A given client may not support any of these extensions. This client
could make the decision that SUSPEND/RESUME is pointless. That
doesn't mean the SUSPEND feature is pointless since another client may
support ALL of these extensions.
> In general, all of the items which you included as an example look
> like easily pipelineable items. Have you tried to use pipelining for
> these? What was the total time spent waiting for their completion in
> that case? What would be the best theoretical time which you could
> get by RESTORE?
It would be impossible to determine benchmarks since there is no
defined protocol yet. And, as mentioned above, any given
client/server interaction may provide different results based on their
own internal optimizations and extension support.
About the only thing you could do is look at network traffic savings.

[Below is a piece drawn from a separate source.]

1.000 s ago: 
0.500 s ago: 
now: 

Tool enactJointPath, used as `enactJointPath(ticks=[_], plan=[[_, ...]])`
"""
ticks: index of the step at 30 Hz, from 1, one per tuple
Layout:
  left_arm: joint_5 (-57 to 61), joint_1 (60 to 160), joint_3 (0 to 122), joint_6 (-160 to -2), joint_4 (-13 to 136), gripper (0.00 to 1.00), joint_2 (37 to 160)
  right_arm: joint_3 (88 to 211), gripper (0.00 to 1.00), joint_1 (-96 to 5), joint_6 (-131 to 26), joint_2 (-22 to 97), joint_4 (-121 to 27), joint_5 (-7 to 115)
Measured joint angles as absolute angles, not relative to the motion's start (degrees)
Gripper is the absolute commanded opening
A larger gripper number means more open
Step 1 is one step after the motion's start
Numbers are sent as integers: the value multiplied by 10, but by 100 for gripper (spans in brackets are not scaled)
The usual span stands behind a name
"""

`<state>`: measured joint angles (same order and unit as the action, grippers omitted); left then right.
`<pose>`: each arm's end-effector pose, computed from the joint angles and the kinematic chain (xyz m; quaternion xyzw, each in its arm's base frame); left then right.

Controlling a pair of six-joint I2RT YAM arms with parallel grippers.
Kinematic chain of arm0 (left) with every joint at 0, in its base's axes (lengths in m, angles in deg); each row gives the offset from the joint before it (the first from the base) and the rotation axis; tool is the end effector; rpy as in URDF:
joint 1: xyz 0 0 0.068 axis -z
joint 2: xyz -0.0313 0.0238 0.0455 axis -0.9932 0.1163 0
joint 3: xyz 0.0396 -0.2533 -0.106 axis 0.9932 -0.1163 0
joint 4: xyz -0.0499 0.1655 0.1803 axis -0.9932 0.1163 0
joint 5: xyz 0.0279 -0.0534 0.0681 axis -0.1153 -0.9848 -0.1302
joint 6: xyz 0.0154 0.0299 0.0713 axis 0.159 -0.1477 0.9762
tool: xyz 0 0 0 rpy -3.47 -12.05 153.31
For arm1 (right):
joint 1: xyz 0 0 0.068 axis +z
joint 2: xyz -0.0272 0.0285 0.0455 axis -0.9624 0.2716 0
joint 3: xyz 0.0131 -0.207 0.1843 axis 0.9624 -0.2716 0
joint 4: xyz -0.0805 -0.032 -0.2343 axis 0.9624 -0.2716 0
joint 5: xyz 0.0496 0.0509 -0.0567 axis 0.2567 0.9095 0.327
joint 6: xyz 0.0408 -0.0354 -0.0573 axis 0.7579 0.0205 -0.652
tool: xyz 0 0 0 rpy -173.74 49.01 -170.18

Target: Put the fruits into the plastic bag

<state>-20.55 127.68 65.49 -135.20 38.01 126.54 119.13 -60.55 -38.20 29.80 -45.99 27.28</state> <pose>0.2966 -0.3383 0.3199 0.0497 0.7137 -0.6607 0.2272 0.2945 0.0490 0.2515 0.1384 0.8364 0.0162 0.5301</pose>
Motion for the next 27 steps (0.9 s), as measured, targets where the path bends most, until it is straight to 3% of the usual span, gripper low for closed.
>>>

The following is an example of the possible savings giving a moderate
use of IMAP configuration state (this is a more real-world example of
Examples 1 & 2 in the draft):
Initial session:
[User authenticated]
A1 CAPABILITY
* CAPABILITY IMAP4rev1 LITERAL+ SASL-IR LOGIN-REFERRALS ID ENABLE IDLE
SORT SORT=DISPLAY THREAD=REFERENCES THREAD=REFS THREAD=ORDEREDSUBJECT
MULTIAPPEND UNSELECT CHILDREN NAMESPACE UIDPLUS LIST-EXTENDED
I18NLEVEL=1 CONDSTORE QRESYNC ESEARCH ESORT SEARCHRES WITHIN
CONTEXT=SEARCH LIST-STATUS SPECIAL-USE ACL RIGHTS=texk
[This is the CAPABILITY list from Dovecot 2.1.10]
A1 OK Capability completed.
A2 ENABLE QRESYNC
* ENABLED QRESYNC
A2 OK Enabled.
A3 LANGUAGE DE
* LANGUAGE (DE)
* NAMESPACE (("" "/")) (("Other Users/" "/" "TRANSLATION" ("Andere
Ben&APw-tzer/"))) (("Public Folders/" "/" "TRANSLATION" ("Gemeinsame
Postf&AM8-cher/")))
A3 Sprachwechsel durch LANGUAGE-Befehl ausgefuehrt
[...]
A20 SUSPEND
* SUSPEND c3RhdGUgdG9rZW4=
* BYE Server logging out.
A20 OK Logout completed.
Additional network data required by SUSPEND commands: 29 bytes (LOGOUT
vs. SUSPEND; SUSPEND untagged response)
[However, this command will only normally be run the FIRST time the
session is accessed, so this is a one-time only hit]
Additional round-trips required: 0
Subsequent sessions:
A1 RESUME c3RhdGUgdG9rZW4=
A1 OK
A2 LOGIN joe passwd
A2 OK [RESUME c3RhdGUgdG9rZW4=] LOGIN completed and configuration restored.
[...]
Additional network data required by RESUME commands: 61 bytes (RESUME
command, RESUME response code)
Additional round-trips required: 1
Network data saved by RESUME: ~650 bytes
Round-trips saved: 3
Server parsed commands saved: 3
Client issued commands saved: 3
Untagged responses that do not need to be re-parsed: 4
In this example, the one-time addition of 29 bytes of network traffic
(1 additional untagged response parse) results in the savings of 2
round-trips, ~600 bytes of network traffic, and 3 additional commands
that need to be parsed on the client/server side. And remember this
doesn't factor in any initialization code that needs to be run within
the server/client to perform these commands.
To me, that is substantial savings, especially when the connection may
be re-established every 10 seconds.
Hope this response identifies the reason and necessity of the
proposal. Thanks again for the constructive input.